Name: adk-deploy-guide
Author: google

SKILL.md

$2c

Deployment Target Decision Matrix

Choose the right deployment target based on your requirements:

Criteria

Agent Engine

Cloud Run

GKE

Languages

Python

Python (+ others via custom containers)

Scaling

Managed auto-scaling (configurable min/max, concurrency)

Fully configurable (min/max instances, concurrency, CPU allocation)

Full Kubernetes scaling (HPA, VPA, node auto-provisioning)

Networking

VPC-SC and PSC supported

Full VPC support, direct VPC egress, IAP, ingress rules

Full Kubernetes networking

Session state

Native VertexAiSessionService (persistent, managed)

In-memory (dev), Cloud SQL, or Agent Engine session backend

Batch/event processing

Not supported

/invoke endpoint for Pub/Sub, Eventarc, BigQuery

Custom (Kubernetes Jobs, Pub/Sub)

Cost model

vCPU-hours + memory-hours (not billed when idle)

Per-instance-second + min instance costs

Node pool costs (always-on or auto-provisioned)

Setup complexity

Lower (managed, purpose-built for agents)

Medium (Dockerfile, Terraform, networking)

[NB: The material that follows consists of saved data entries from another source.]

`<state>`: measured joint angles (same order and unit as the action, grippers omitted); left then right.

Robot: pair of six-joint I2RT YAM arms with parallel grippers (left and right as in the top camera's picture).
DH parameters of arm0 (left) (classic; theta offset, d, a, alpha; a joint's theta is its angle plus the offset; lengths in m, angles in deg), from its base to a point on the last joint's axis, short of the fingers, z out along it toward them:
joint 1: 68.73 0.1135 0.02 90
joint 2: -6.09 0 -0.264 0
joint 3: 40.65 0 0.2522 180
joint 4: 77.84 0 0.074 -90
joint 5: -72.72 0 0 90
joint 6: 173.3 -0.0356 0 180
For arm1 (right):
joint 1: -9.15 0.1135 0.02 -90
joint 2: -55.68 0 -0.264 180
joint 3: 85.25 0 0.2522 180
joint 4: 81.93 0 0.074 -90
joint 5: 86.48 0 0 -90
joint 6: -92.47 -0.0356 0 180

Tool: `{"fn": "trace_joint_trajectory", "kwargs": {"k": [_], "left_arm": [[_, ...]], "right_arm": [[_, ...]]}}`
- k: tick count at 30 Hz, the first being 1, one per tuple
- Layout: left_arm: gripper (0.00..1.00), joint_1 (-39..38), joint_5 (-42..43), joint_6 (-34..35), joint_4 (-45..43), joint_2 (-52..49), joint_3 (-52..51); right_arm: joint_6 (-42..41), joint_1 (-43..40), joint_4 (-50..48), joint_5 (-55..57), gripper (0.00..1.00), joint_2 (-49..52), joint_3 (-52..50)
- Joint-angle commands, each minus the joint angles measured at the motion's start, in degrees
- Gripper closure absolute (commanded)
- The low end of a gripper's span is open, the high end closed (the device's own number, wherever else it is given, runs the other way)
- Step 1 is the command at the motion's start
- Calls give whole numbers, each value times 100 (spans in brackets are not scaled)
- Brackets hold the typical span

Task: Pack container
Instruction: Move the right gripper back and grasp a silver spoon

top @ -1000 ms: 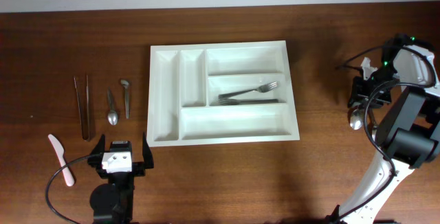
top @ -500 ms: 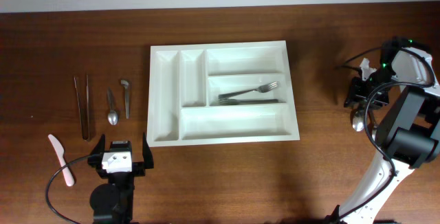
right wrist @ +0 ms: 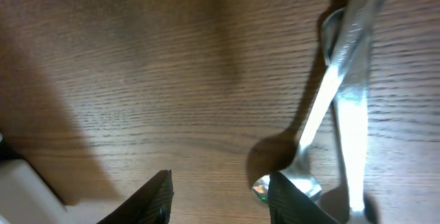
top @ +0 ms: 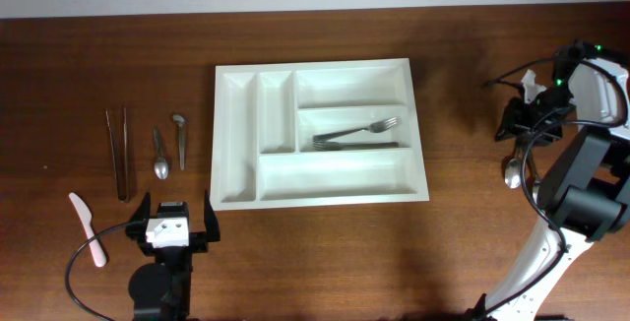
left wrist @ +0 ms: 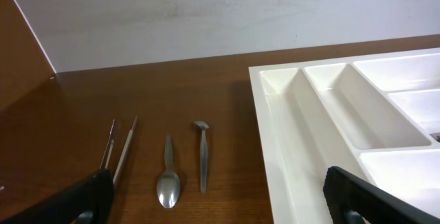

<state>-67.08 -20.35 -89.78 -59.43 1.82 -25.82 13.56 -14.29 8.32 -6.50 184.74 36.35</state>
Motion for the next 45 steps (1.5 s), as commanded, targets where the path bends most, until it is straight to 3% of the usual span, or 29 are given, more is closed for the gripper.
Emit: {"fn": "trace_joint_trajectory", "kwargs": {"k": [1,7,22,45], "left_arm": [[1,28,-20,-94,-17,37,-52],[1,28,-20,-94,-20,37,-52],[1,28,-20,-94,-20,37,-52],[1,28,-20,-94,-20,37,-52]], "right_arm": [[-7,7,42,387,55,-129,103],[-94,4,-66,1058,56,-129,103],[-308,7,-291,1049,56,-118,28],[-308,7,-1185,1025,56,-118,-1064]]}}
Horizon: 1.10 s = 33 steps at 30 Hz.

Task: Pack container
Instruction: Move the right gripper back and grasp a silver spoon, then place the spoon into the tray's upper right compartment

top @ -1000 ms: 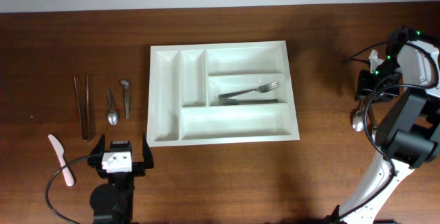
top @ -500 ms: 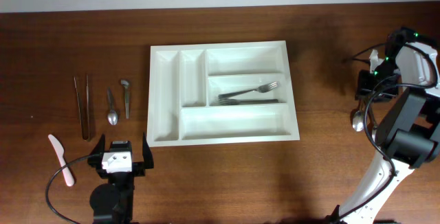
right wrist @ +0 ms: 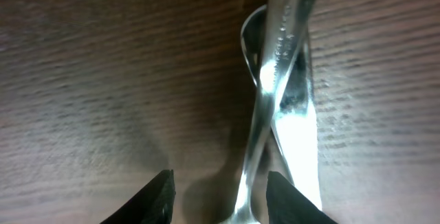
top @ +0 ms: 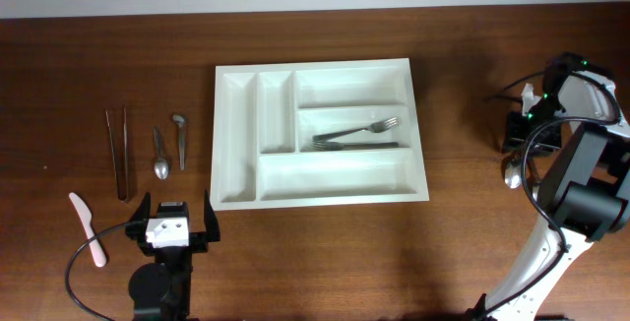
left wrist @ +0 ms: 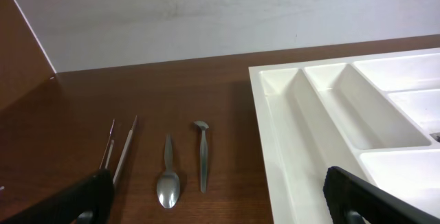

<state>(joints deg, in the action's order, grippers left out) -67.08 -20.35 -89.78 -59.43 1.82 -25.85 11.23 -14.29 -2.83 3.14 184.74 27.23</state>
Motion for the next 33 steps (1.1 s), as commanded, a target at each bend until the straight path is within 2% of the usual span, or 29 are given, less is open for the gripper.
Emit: {"fn": "trace_joint_trajectory", "kwargs": {"k": [1,5,10,13,23,33], "left_arm": [[1,28,-20,-94,-20,37,-50],[1,28,-20,-94,-17,37,-50],[1,28,-20,-94,-17,37,-50],[1,28,-20,-94,-20,37,-50],[1,28,-20,-94,-17,37,-50],[1,28,-20,-94,-20,37,-50]], "right_arm": [[-74,7,-103,61,56,-118,-192],[-72,7,-177,15,71,-118,-243],[-72,7,-179,-48,83,-118,-243],[-70,7,-190,-66,96,-118,-240],[-68,22,-208,-678,96,-146,79],[289,232,87,-1008,96,-238,1502]]}}
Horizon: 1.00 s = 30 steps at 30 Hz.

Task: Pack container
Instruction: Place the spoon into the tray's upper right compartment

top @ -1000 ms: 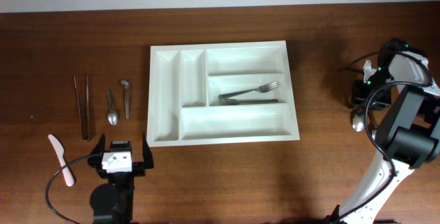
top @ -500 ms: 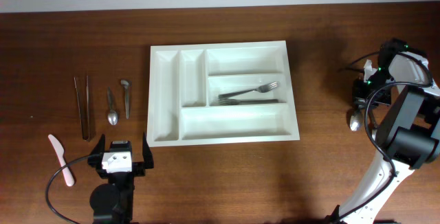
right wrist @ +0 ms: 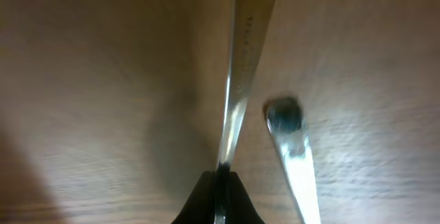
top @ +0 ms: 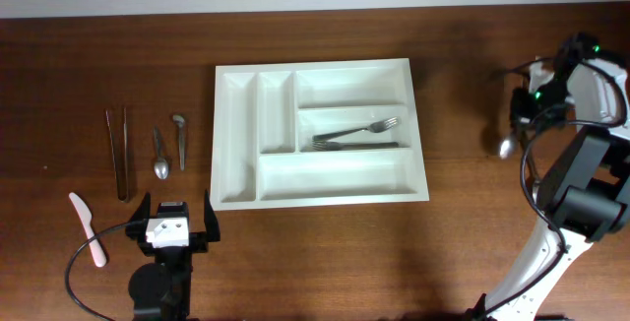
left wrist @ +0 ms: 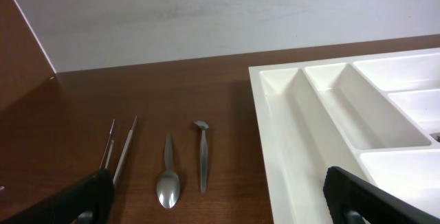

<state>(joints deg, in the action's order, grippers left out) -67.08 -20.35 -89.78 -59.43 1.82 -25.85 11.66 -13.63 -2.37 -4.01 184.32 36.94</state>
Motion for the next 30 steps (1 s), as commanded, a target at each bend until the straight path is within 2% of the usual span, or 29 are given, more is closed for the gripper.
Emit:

Higher (Kubernetes expertise required)

Best for

Managed infrastructure, minimal ops

Custom infra, event-driven workloads

Full Kubernetes control

Ask the user which deployment target fits their needs. Each is a valid production choice with different trade-offs.

Quick Deploy (ADK CLI)

For projects without Agent Starter Pack scaffolding. No Makefile, Terraform, or Dockerfile required.

# Cloud Run

adk deploy cloud_run --project=PROJECT --region=REGION path/to/agent/

# Agent Engine

adk deploy agent_engine --project=PROJECT --region=REGION path/to/agent/

# GKE (requires existing cluster)

adk deploy gke --project=PROJECT --cluster_name=CLUSTER --region=REGION path/to/agent/

All commands support --with_ui to deploy the ADK dev UI. Cloud Run also accepts extra gcloud flags after -- (e.g., -- --no-allow-unauthenticated).

See adk deploy --help or the ADK deployment docs for full flag reference.

For CI/CD, observability, or production infrastructure, scaffold with /adk-scaffold and use the sections below.

Dev Environment Setup & Deploy (Scaffolded Projects)

Setting Up Dev Infrastructure (Optional)

make setup-dev-env runs terraform apply in deployment/terraform/dev/. This provisions supporting infrastructure:

Service accounts (app_sa for the agent, used for runtime permissions)

Artifact Registry repository (for container images)

IAM bindings (granting the app SA necessary roles)

Telemetry resources (Cloud Logging bucket, BigQuery dataset)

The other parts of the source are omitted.